Des exemples éloquents
Les Européens, les Scandinaves et les Français en particulier, se démarquent en matière de transport urbain par vélo. Strasbourg, par exemple, possède un réseau de plus de 300 kilomètres de voies cyclables. Le cas de la ville suédoise d'Uppsala est particulièrement intéressant puisqu'on y trouve une population étudiante de quelque 38 000 personnes, soit l'équivalent de celle de l'Université Laval.
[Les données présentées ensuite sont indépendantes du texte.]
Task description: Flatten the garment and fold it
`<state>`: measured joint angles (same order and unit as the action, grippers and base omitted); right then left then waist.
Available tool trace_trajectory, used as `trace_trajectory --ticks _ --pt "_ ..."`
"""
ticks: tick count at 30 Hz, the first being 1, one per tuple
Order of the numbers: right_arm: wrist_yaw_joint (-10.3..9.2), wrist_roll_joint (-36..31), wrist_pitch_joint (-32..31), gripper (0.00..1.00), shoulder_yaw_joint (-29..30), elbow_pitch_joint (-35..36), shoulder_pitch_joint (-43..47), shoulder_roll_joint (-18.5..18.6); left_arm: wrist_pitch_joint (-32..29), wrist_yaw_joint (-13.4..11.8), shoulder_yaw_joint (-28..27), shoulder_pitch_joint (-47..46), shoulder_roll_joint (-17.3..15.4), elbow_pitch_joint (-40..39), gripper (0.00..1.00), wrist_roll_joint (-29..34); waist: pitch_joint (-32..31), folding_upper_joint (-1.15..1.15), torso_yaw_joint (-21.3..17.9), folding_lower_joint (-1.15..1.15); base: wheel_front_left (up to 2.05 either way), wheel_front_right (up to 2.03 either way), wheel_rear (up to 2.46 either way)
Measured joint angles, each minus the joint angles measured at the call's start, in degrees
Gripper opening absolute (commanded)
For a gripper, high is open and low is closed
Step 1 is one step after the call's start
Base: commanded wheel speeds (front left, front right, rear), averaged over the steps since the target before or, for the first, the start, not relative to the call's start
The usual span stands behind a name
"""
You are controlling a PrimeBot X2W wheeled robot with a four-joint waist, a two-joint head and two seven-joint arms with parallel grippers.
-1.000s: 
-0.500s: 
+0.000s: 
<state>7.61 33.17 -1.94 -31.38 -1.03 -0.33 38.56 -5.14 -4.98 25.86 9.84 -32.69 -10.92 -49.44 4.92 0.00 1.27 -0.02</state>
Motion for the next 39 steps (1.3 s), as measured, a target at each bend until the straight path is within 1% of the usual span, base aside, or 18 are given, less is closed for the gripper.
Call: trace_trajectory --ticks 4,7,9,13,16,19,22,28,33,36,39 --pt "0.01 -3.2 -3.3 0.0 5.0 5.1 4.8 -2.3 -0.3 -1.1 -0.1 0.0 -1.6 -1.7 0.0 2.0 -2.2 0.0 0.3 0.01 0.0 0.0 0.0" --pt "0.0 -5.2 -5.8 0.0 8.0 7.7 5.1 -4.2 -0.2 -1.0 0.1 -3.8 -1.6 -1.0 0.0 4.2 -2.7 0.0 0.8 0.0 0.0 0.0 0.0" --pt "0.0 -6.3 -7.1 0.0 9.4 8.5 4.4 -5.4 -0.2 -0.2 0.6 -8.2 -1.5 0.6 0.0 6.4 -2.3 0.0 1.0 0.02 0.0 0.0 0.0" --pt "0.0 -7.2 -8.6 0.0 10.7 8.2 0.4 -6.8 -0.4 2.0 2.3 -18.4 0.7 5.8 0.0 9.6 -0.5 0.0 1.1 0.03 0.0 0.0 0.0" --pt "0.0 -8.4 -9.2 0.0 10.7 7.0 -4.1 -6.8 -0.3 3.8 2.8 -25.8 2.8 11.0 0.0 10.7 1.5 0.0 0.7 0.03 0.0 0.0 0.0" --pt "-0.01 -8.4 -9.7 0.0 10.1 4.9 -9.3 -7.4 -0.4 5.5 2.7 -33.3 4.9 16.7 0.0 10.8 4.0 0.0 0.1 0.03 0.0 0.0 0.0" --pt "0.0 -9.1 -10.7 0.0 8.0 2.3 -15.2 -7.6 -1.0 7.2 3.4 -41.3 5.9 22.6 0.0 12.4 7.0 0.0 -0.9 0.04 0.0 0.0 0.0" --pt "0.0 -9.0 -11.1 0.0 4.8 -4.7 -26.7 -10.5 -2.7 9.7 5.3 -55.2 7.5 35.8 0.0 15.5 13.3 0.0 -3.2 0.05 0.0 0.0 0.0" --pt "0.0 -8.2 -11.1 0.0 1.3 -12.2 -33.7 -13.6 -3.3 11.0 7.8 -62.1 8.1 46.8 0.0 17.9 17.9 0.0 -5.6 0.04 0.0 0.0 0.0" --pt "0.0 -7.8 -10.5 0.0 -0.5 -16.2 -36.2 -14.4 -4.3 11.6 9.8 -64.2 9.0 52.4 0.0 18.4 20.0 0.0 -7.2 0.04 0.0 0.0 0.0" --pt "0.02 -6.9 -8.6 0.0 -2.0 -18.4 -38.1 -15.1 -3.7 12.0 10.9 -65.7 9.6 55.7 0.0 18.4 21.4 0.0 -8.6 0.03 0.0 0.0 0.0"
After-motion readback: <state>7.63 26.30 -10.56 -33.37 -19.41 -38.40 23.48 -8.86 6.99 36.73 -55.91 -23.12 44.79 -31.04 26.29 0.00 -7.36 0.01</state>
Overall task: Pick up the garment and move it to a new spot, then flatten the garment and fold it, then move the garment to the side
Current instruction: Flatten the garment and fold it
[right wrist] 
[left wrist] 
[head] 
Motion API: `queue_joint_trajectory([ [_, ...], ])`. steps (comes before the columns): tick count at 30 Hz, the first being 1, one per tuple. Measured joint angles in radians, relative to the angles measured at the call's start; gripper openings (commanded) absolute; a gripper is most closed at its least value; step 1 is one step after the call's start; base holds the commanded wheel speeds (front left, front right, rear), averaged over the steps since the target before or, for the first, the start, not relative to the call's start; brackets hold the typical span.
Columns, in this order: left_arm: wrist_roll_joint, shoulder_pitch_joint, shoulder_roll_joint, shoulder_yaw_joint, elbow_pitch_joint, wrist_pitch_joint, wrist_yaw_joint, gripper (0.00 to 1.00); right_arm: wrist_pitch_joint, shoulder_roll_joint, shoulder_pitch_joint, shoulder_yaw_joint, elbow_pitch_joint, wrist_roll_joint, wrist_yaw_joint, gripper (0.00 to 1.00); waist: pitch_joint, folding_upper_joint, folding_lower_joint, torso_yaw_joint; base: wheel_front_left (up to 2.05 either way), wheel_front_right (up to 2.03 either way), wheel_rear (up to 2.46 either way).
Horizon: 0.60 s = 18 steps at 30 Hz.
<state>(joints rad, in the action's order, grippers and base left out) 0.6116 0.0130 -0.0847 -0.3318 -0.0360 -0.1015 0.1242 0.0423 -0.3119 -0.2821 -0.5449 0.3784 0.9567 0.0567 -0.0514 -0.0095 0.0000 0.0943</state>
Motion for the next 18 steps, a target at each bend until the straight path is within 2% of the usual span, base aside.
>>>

Dans cette ville, la majorité des étudiants universitaires se déplacent à bicyclette. "En dépit des rigueurs du climat nordique, les Scandinaves sont de ceux qui supportent le plus le cyclisme utilitaire, indique Véronique Bouchard. La contrainte du climat, souvent évoquée, ne tient donc pas, comme le prouve d'ailleurs la ville de Vancouver où le nombre de cyclistes sur les routes principales menant au centre-ville a presque doublé de 1993 à 1995. En 1998, la ville comptait presque 100 kilomètres de pistes cyclables."

Outre la rigueur du climat hivernal à Québec, l'autre facteur dissuasif habituellement évoqué est le manque de sécurité, une situation due à l'absence d'un véritable circuit cyclable utilitaire. "Ici comme ailleurs sur le continent, le développement urbain est centré sur l'automobile et le cyclisme est d'abord perçu comme une activité récréative familiale, non comme un moyen de transport comme en Europe, souligne Véronique Bouchard. Il est donc nécessaire de fournir des voies sécurisées bien délimitées pour augmenter la masse des adeptes du vélo utilitaire."
Univert Vélo a vu le jour il y a un an. Ce sous-groupe d'Univert Laval a quelque 70 personnes sur sa liste d'envois-courriels. Les projets à venir comprennent, entre autres, des conférences, des ateliers mécaniques et l'installation de casiers sécurisés pour les bicyclettes de valeur. On prévoit également rendre disponibles des trousses d'outils afin de permettre aux cyclistes d'effectuer des réparations mineures lorsqu'ils sont sur le campus.